**REQUIREMENT**
Within the material below, filter for lines that hold the word "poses".

(Beginning of MATERIAL PROVIDED)

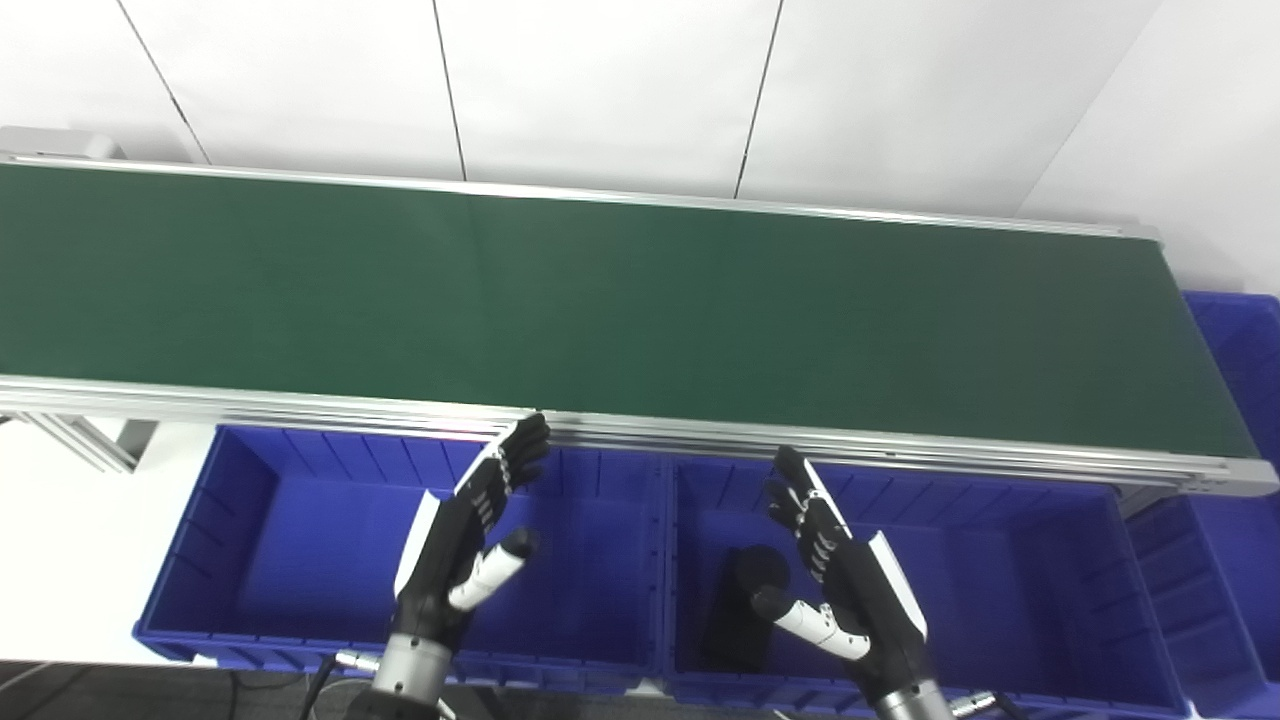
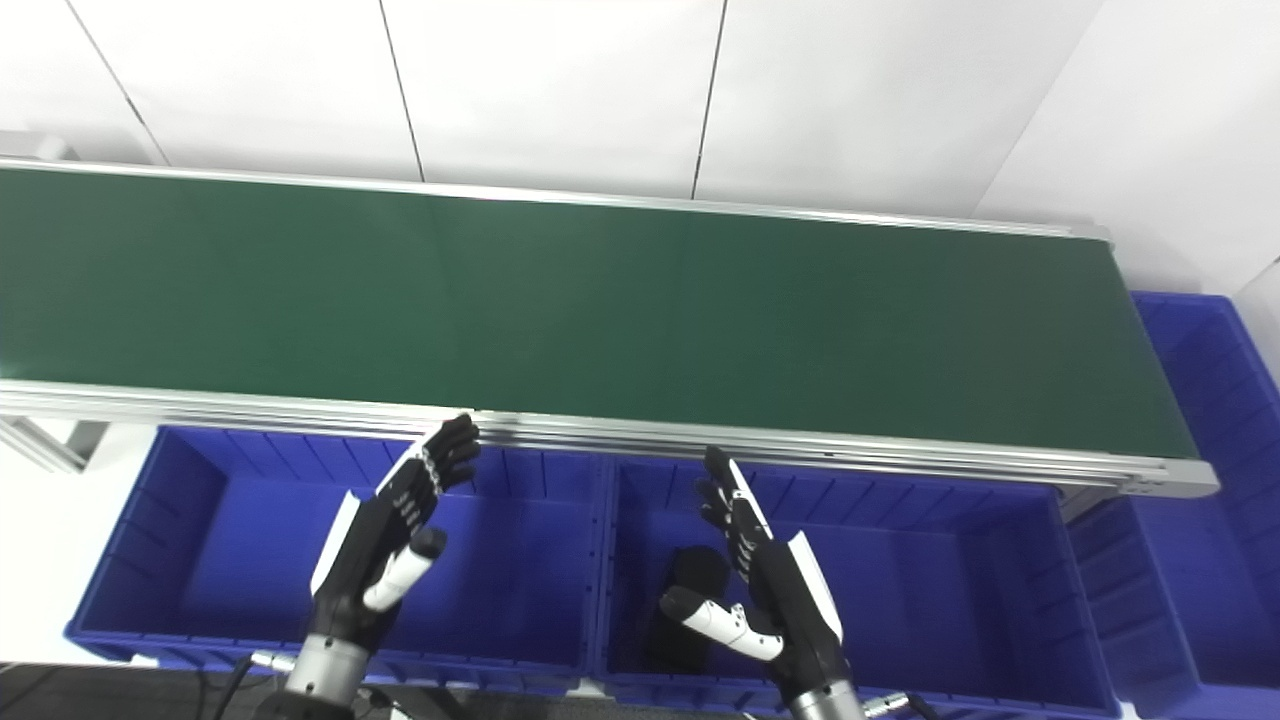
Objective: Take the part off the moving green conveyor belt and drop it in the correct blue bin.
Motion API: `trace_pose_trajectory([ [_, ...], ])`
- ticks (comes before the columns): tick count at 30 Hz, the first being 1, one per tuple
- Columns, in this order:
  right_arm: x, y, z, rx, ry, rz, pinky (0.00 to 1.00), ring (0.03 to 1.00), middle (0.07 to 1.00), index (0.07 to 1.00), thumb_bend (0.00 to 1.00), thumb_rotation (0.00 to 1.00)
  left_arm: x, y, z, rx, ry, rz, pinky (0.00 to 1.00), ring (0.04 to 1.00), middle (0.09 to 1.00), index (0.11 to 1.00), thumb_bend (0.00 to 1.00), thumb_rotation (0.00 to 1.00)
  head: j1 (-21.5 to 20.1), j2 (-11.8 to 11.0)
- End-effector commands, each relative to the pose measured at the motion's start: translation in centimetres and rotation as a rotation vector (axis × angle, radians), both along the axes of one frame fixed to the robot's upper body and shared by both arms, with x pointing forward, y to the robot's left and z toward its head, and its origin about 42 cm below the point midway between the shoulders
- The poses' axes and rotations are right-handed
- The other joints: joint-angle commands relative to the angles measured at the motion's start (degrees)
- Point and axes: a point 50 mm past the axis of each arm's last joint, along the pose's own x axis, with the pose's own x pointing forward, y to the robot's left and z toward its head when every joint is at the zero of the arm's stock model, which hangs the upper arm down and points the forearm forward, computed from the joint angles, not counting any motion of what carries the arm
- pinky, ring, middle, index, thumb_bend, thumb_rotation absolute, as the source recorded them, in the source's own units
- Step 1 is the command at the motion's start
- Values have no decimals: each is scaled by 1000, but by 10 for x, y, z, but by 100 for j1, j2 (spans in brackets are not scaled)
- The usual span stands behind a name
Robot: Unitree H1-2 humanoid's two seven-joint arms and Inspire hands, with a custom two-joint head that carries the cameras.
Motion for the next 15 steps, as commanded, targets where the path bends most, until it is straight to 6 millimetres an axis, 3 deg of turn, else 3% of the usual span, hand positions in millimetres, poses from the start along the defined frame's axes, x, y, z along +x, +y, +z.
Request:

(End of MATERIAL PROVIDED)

**PROBLEM SOLUTION**
- The poses' axes and rotations are right-handed
Motion for the next 15 steps, as commanded, targets where the path bends most, until it is straight to 6 millimetres an axis, 3 deg of turn, else 3% of the usual span, hand positions in millimetres, poses from the start along the defined frame's axes, x, y, z along +x, +y, +z.

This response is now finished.